This collaboration will produce a framework for extracting novel science from large amounts of data in an environment where the computational needs vastly outweigh the available facilities, and intelligent (and dynamic) resource allocation is required. New statistical theory will be developed that will allow current machine learning paradigms to scale to large parallel computing environments. The core result is the production, for projects generating thousands of gigabytes of new data a night (such as the proposed Large Synoptic Survey Telescope), of calibrated probabilistic statements about the physical nature of astronomical events. Uncovering anomalous events that do not fit easily into currently accepted classification taxonomy – events that may lead to completely new scientific discoveries. These tools should find applicability in any large data set where real-time response, informed intelligently by the data, is required.

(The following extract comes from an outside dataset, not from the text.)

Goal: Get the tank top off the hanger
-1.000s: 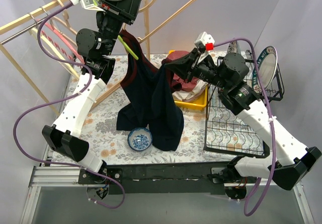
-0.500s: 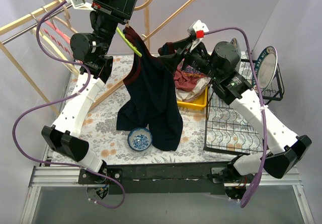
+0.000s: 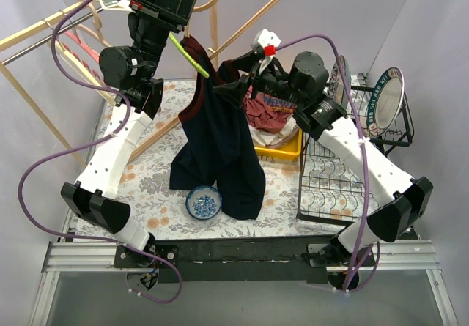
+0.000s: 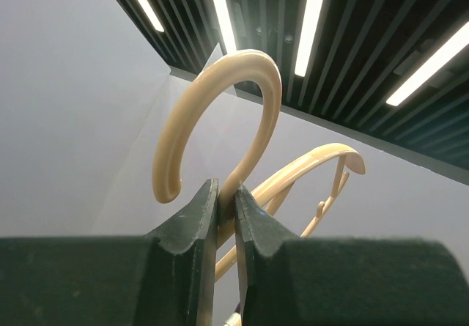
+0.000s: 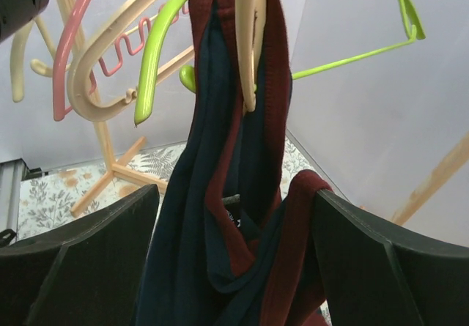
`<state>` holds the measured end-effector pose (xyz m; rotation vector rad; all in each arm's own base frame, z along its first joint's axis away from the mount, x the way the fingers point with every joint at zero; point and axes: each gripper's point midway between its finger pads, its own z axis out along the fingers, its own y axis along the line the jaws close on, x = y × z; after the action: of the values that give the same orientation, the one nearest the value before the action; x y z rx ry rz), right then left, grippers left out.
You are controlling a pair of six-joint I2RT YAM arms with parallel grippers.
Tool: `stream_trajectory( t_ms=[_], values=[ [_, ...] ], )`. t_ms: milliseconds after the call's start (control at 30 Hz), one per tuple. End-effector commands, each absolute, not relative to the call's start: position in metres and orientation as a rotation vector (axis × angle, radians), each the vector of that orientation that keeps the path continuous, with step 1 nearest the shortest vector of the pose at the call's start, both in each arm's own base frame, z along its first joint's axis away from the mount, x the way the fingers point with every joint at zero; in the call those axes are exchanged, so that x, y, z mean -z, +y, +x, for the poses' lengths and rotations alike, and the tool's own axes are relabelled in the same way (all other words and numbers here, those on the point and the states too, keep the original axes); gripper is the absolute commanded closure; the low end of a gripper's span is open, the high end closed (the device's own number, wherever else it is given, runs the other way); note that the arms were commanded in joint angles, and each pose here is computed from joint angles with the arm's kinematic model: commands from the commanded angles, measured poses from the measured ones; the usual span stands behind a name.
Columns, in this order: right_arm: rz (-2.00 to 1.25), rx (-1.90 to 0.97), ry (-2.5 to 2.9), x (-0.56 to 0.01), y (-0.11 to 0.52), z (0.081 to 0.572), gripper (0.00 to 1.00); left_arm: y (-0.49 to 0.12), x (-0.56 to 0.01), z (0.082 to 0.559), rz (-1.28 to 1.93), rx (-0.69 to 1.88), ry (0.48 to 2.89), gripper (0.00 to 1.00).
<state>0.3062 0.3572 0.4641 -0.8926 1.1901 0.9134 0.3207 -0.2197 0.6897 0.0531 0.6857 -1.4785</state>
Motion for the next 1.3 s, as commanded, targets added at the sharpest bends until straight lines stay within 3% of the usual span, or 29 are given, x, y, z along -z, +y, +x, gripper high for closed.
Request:
stream_trajectory(
  t_ms=[0,33,133,167,267,700,1267],
  values=[
    [-0.923,-0.894,1.026,-0.491,0.37,0.304,0.14,-0.214,-0.71,0.294,0.077,1.568,0.599,1.0],
    [-0.929,-0.901,1.027,-0.491,0.375,0.304,0.17,-0.214,-0.71,0.295,0.076,1.57,0.594,1.0],
    [-0.937,-0.914,1.063,-0.482,0.389,0.306,0.52,-0.212,-0.708,0.298,0.07,1.565,0.569,1.0],
    [-0.936,-0.912,1.076,-0.478,0.393,0.308,0.7,-0.214,-0.705,0.301,0.066,1.565,0.569,1.0],
    [-0.919,-0.89,1.116,-0.465,0.398,0.31,0.98,-0.219,-0.697,0.313,0.063,1.553,0.583,1.0],
    [-0.688,-0.716,1.125,-0.495,0.353,0.324,0.99,-0.223,-0.665,0.353,0.052,1.272,0.772,1.0],
    [-0.735,-0.732,1.184,-0.486,0.375,0.339,0.99,-0.22,-0.67,0.362,0.147,1.023,0.857,1.0]
  ],
)
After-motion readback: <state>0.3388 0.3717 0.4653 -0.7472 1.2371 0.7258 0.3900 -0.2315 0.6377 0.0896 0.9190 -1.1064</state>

Recent years have seen the advent of high-bandwidth sensor networks. They offer tremendous potential for ecosystem monitoring, such as early forest fire detection, stream level monitoring and early flood prediction, and monitoring soil ecology at unprecedented spatial and temporal resolutions. Other examples include seismic monitoring, target tracking, battlefield surveillance, security monitoring, medical care, traffic monitoring, and pollutant monitoring. Although each of these areas have unique characteristics and requirements, each face data floods composed of multiple time series with a need for automatic classification. The technologies that facilitate such high bandwidth data collection also create demand for new computational and statistical procedures. There is every reason to think that our efforts will contribute to the evolving methodologies.
Indeed, in year 3 (2011-2012) of the proposed effort we will begin to formally interface with these communities starting with the multidisciplinary 2-day workshop (“Real-Time Knowledge Extraction from Massive data streams”).
Our collaboration is sponsored by an NSF-CDI grant (award #0941742) “Real-time Classification of Massive Time-series Data Streams” (PI: Bloom).